[HOW TO COMPLETE THIS TASK]: Lines that contain the string "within" are the ones to list; copy all of them from the records.
==== EXTRACTED ENTRIES ====
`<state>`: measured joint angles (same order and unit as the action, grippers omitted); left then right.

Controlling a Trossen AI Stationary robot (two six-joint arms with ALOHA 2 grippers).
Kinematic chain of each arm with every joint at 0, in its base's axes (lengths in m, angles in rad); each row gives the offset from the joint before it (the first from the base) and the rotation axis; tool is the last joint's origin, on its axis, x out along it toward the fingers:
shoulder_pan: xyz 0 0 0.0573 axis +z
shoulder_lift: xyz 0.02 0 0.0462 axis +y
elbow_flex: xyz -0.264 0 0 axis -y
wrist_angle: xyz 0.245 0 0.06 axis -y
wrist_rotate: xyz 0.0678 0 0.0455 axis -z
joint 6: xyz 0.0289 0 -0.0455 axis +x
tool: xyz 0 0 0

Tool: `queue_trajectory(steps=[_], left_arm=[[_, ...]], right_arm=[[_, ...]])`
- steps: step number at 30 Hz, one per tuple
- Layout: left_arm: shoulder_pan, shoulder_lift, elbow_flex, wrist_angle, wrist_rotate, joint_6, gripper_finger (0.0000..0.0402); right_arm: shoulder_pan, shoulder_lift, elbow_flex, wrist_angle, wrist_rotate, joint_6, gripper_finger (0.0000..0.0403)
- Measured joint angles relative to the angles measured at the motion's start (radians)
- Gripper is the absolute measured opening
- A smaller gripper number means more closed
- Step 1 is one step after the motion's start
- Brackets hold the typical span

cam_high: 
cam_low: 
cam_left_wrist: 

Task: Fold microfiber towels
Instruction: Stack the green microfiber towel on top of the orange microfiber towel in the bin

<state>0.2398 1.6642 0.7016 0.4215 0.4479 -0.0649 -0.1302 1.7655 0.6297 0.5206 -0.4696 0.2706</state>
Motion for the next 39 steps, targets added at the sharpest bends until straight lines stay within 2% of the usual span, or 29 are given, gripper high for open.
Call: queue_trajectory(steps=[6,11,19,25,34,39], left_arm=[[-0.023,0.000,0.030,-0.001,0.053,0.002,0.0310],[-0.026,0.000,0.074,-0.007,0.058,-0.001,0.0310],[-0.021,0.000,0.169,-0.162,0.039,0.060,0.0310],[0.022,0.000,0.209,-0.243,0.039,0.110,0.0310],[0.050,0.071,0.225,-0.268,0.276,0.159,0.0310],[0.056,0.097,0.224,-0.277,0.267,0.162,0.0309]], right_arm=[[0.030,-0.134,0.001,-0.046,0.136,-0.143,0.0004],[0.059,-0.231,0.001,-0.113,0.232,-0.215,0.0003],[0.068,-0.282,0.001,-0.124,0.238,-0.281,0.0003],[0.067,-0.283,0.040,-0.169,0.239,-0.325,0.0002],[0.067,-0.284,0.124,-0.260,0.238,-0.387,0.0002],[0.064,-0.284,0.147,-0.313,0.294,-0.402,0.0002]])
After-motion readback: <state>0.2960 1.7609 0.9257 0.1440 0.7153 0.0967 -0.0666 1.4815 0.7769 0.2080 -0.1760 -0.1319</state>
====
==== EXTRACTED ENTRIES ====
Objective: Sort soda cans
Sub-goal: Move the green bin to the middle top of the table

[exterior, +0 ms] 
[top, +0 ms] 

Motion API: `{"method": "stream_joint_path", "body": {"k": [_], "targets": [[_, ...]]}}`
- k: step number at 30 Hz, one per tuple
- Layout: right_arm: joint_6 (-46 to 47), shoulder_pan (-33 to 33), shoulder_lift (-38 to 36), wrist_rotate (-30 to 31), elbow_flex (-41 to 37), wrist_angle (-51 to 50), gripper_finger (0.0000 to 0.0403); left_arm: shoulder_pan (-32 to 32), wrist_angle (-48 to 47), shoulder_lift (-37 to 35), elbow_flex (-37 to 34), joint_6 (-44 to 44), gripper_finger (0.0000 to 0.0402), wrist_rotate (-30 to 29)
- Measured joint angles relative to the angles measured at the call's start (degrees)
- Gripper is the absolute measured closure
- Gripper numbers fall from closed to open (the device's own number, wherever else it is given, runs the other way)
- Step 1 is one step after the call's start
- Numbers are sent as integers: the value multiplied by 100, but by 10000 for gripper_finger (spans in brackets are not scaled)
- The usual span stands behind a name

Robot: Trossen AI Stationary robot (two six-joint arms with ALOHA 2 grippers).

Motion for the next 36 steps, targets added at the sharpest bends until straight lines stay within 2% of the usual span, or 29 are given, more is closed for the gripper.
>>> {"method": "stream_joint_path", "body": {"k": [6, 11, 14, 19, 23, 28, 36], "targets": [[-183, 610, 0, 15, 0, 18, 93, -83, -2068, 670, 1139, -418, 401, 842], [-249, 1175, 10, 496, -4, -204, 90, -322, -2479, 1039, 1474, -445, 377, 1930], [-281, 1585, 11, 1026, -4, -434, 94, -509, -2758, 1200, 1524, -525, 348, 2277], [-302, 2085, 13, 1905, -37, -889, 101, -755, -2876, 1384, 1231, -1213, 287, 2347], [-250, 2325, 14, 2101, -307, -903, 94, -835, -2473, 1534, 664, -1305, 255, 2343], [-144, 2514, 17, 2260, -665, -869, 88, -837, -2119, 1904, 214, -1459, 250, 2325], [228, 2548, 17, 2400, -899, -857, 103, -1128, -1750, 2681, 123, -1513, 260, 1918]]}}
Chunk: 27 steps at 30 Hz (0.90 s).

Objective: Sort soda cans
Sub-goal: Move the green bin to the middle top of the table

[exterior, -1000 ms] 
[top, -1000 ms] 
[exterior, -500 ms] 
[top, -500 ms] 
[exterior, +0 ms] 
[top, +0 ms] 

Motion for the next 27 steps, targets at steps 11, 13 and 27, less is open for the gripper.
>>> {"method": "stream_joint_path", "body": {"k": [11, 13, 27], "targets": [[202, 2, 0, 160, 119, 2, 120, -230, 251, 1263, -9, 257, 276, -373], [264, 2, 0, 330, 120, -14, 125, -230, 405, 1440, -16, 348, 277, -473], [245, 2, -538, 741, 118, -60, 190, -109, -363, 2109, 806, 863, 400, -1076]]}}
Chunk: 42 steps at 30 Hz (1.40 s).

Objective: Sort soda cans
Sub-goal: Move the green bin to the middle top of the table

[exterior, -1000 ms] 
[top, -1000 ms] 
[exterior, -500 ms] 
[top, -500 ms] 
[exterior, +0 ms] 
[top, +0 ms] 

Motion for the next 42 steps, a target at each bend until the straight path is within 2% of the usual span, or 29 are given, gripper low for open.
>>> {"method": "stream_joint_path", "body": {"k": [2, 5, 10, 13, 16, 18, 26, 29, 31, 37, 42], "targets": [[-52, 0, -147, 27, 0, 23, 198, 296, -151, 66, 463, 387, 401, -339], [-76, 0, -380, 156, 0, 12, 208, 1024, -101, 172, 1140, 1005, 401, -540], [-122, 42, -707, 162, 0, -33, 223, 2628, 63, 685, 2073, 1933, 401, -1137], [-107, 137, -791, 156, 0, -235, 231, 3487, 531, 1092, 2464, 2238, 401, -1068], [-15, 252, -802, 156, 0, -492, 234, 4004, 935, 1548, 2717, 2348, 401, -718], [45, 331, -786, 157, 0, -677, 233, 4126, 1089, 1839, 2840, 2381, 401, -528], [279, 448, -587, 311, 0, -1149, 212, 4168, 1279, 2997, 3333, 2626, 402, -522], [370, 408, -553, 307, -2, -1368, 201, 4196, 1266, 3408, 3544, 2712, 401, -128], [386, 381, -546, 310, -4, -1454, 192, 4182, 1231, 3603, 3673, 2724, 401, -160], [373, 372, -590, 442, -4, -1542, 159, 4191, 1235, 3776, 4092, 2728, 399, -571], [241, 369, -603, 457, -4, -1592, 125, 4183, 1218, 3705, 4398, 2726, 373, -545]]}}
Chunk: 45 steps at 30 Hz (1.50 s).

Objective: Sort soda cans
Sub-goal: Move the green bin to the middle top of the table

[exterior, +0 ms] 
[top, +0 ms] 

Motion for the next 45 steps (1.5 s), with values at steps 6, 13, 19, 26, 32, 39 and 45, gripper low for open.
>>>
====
[EXERCISE SOLUTION]:
Motion for the next 39 steps, targets added at the sharpest bends until straight lines stay within 2% of the usual span, or 29 are given, gripper high for open.
Motion for the next 36 steps, targets added at the sharpest bends until straight lines stay within 2% of the usual span, or 29 are given, more is closed for the gripper.
Motion for the next 42 steps, a target at each bend until the straight path is within 2% of the usual span, or 29 are given, gripper low for open.

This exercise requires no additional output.